Trashy Encounters: Modernity, the Great Pacific Garbage Gyre, and Indigenous Futures Poster

 

Trashy Encounters: Modernity, the Great Pacific Garbage Gyre, and Indigenous Futures  

 

Yu-ting Huang • Wesleyan University

October 26 @ 6 P.M.
Zoom Conference: https://wesleyan.zoom.us/j/95004803269

Beginning with Alexis Wright's Carpentaria (2006) and Wu Ming-yi's Man with the Compound Eye (2011), two contemporary novels that represent Indigenous peoples' relation with trash and especially marine plastic, this talk reflects on both figures' relations with modernity.
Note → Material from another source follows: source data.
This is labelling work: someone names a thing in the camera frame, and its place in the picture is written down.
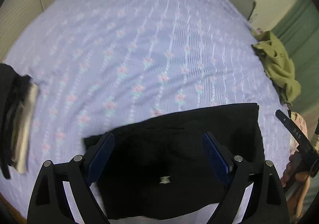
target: black garment
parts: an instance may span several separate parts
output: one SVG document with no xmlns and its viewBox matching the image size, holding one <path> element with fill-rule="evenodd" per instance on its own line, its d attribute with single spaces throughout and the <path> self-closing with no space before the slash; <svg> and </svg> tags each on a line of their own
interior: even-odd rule
<svg viewBox="0 0 319 224">
<path fill-rule="evenodd" d="M 8 165 L 12 163 L 13 120 L 18 105 L 27 95 L 30 79 L 0 63 L 0 167 L 6 179 L 10 179 Z"/>
<path fill-rule="evenodd" d="M 211 132 L 234 155 L 263 162 L 258 110 L 257 104 L 201 108 L 112 130 L 114 150 L 97 182 L 107 217 L 169 219 L 218 203 L 225 186 L 209 165 L 202 137 Z M 100 137 L 84 139 L 86 147 Z"/>
</svg>

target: hand
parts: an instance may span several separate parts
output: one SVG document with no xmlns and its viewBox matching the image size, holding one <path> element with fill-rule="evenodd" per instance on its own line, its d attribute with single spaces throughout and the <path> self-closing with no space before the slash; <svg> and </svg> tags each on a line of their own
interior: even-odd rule
<svg viewBox="0 0 319 224">
<path fill-rule="evenodd" d="M 291 178 L 293 174 L 292 164 L 294 162 L 294 157 L 296 158 L 297 154 L 299 154 L 298 151 L 296 151 L 294 154 L 292 154 L 289 157 L 290 162 L 287 164 L 286 169 L 284 170 L 283 176 L 280 179 L 282 187 L 286 186 L 287 182 L 289 181 L 289 179 Z M 295 178 L 296 178 L 296 181 L 304 183 L 308 176 L 309 176 L 308 172 L 300 172 L 295 175 Z"/>
</svg>

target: bedsheet
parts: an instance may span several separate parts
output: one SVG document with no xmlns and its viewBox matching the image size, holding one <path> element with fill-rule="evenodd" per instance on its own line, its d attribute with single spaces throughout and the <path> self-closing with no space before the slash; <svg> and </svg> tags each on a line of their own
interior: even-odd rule
<svg viewBox="0 0 319 224">
<path fill-rule="evenodd" d="M 28 173 L 11 168 L 11 180 L 1 174 L 0 192 L 26 217 L 42 163 L 84 153 L 82 137 L 165 113 L 229 103 L 259 104 L 265 158 L 281 175 L 289 133 L 275 111 L 286 107 L 250 46 L 254 42 L 248 23 L 228 0 L 55 1 L 27 27 L 5 61 L 33 78 L 39 96 Z M 65 187 L 75 220 L 82 223 Z M 246 193 L 236 222 L 247 202 Z M 208 205 L 161 223 L 206 223 L 215 208 Z"/>
</svg>

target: green curtain
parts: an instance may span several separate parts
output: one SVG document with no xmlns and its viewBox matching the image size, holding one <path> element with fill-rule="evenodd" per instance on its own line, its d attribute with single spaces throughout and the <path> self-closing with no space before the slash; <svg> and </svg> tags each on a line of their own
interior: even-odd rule
<svg viewBox="0 0 319 224">
<path fill-rule="evenodd" d="M 291 109 L 304 112 L 319 102 L 319 12 L 311 0 L 298 0 L 272 32 L 293 60 L 301 84 Z"/>
</svg>

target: olive green cloth
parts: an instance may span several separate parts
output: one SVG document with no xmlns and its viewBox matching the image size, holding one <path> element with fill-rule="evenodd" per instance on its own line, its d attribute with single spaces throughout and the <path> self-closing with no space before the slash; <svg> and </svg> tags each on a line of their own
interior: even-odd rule
<svg viewBox="0 0 319 224">
<path fill-rule="evenodd" d="M 253 44 L 267 77 L 278 87 L 280 101 L 291 104 L 300 94 L 301 86 L 295 80 L 293 61 L 281 41 L 270 31 L 256 36 L 258 43 Z"/>
</svg>
Indigeneity and plastic waste are frequently characterized with a temporal polarity: while indigenous peoples are romanticized as the organic—but already faded—origin of humanity, the haunting indestructibility of plastic waste looms in human imaginations of the future. As such, modern ecological cultures frequently position the two in opposition, pushing each further into the temporal past and future and out of view of modernity's progress. The talk interrogates the ideological underpinning of this assumption, reconsiders Indigenous peoples' encounters with modernity's material refuse, and delineates what this rethinking may tell us about Indigenous futurities.